→ **Exercise objective**
State only how many lines in the listing contain the string "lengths".
───── Supplied data
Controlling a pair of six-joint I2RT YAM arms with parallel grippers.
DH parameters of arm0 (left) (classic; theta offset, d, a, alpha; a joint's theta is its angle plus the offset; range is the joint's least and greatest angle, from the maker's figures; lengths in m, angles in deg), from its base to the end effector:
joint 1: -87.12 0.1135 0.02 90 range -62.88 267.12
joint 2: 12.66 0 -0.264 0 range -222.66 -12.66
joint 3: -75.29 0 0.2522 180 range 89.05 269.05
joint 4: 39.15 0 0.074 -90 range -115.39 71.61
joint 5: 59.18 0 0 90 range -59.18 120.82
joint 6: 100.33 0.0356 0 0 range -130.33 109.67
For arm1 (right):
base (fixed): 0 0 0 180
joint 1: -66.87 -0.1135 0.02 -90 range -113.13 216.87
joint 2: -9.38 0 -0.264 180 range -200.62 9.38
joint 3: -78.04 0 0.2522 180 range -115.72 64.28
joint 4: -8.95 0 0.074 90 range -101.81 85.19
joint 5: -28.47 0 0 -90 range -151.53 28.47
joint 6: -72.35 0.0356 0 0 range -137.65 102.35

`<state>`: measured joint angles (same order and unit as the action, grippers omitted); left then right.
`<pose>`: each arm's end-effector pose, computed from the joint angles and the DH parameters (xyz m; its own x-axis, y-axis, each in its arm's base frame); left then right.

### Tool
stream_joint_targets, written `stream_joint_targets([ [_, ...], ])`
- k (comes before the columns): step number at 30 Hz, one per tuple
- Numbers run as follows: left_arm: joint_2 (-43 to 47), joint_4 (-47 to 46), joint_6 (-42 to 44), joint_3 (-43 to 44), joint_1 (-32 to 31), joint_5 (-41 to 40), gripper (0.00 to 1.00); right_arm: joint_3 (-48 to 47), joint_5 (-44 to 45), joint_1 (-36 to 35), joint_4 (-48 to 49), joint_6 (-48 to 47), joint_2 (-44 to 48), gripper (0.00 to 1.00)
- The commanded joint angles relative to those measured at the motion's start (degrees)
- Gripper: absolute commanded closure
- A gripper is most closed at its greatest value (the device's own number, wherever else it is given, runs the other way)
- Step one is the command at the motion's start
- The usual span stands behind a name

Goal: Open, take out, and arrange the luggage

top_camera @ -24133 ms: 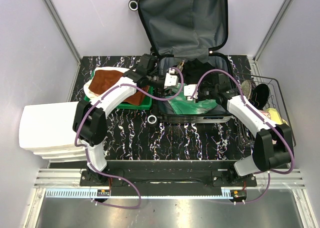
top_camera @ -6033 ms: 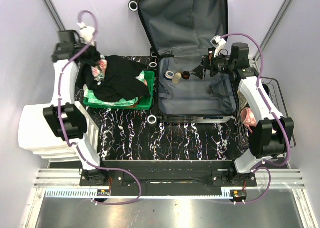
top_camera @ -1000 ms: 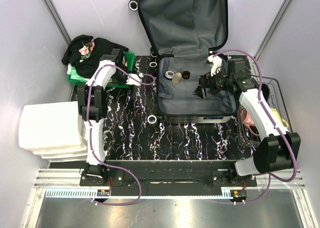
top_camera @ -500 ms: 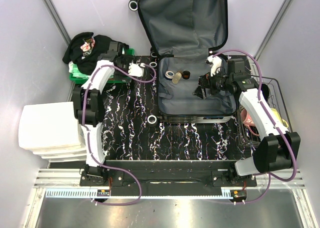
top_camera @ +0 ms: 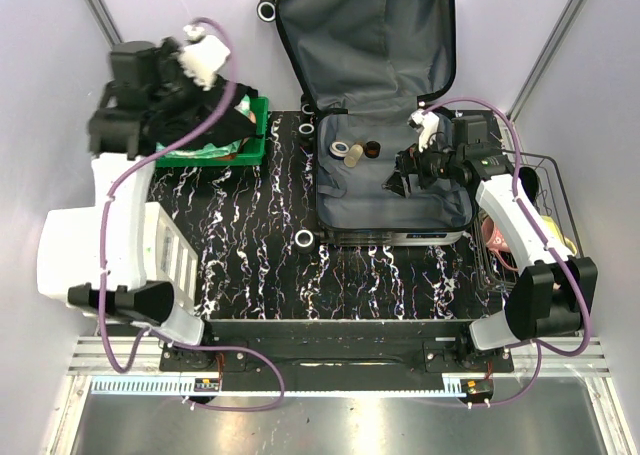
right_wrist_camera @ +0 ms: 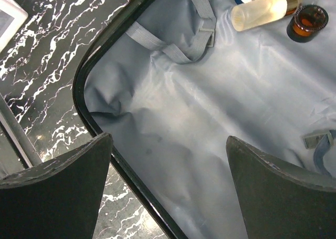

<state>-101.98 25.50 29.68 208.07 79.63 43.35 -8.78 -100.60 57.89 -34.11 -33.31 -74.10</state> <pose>0.2977 -0.0469 0.5116 -0.0637 0.6414 -0.7646 0.4815 0.6908 0.5394 0.3125 0.0721 0.3255 -0.4458 -0.2826 -0.8493 -0.7481 0.6386 0.1802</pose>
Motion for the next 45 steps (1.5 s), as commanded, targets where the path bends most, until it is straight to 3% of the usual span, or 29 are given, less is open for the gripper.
stream_joint_targets([
  [1,8.17,16.15,-25.06,-1.22,10.79,11.44,0.01,-1.12,-3.64,0.27,5.03,-0.43,0.34,0.00],
  [5,20.73,22.47,-25.77,-9.32,19.07,9.89,0.02,-0.95,-6.27,0.10,7.15,2.03,-0.97,0.00],
  [11,30.33,31.27,-20.77,-19.52,31.55,6.99,0.13,-2.26,-9.35,0.18,6.27,3.88,-3.17,0.00],
  [17,29.56,34.27,-21.29,-23.92,37.88,-4.62,0.19,-4.99,-9.54,0.18,4.17,4.50,-5.55,0.00],
  [20,27.37,34.88,-17.71,-22.96,45.00,-3.23,0.21,-6.57,-9.80,0.18,2.67,3.71,-6.43,0.00],
  [25,22.88,37.43,-6.80,-21.03,57.21,5.56,0.24,-10.52,-9.45,0.10,-1.54,1.43,-7.92,0.00],
  [34,18.39,37.61,0.68,-27.87,59.78,6.97,0.39,-13.08,-8.48,0.27,-4.19,-0.34,-9.07,0.00],
  [39,16.99,37.00,0.60,-32.61,59.78,8.03,0.41,-13.86,-7.87,0.10,-4.45,-0.16,-9.86,0.00],
  [45,18.13,33.74,-0.19,-36.49,59.78,10.29,0.62,-14.39,-8.04,0.10,-4.36,0.45,-10.82,0.00],
])
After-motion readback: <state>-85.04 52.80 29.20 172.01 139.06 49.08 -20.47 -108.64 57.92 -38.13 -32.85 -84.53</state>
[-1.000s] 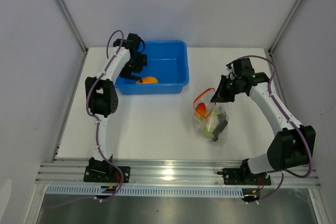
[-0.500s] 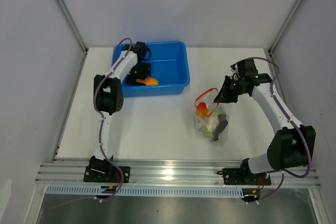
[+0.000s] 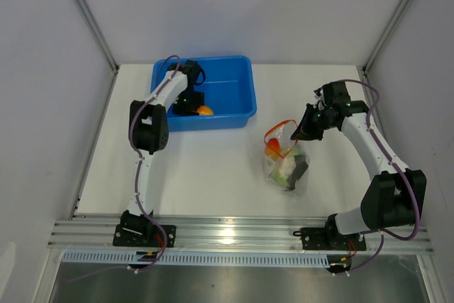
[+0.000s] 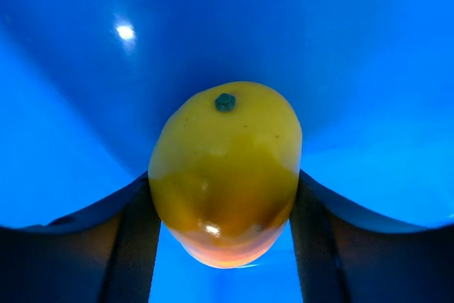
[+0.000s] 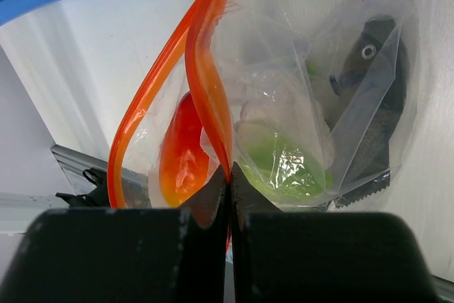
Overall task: Place the food in the zip-top bag and seal the zipper
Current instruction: Pick up the fake fruit from the bin.
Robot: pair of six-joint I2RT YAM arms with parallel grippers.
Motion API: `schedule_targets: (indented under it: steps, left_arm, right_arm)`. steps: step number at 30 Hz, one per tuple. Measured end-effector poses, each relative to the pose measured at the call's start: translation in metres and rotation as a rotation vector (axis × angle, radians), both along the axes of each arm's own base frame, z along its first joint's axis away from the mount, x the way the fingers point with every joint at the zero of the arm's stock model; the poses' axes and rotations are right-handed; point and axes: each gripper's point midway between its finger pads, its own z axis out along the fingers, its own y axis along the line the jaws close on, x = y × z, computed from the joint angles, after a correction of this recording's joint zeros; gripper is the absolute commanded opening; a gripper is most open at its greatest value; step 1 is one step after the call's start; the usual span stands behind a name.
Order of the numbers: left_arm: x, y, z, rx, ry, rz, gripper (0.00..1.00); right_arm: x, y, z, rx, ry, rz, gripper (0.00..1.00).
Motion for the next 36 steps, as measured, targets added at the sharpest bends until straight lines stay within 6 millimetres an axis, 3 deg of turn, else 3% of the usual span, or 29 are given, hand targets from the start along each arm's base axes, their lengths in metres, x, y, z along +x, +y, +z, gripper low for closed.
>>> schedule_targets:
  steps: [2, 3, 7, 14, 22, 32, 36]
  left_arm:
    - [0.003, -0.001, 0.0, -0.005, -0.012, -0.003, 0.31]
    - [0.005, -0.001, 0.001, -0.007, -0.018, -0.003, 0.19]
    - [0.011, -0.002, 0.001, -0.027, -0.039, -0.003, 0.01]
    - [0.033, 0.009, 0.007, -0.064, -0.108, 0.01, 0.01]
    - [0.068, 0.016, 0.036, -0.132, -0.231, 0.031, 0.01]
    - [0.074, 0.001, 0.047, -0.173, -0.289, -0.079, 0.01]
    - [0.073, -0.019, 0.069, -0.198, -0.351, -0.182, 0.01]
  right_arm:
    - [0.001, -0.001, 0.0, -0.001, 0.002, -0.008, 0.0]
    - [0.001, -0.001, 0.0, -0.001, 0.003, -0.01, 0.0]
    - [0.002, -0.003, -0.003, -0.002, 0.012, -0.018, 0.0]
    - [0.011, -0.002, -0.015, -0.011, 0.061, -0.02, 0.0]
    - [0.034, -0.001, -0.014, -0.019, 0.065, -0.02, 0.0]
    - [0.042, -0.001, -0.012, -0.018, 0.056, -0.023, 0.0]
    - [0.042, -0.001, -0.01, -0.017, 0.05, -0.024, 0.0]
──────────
→ **Worked solution**
2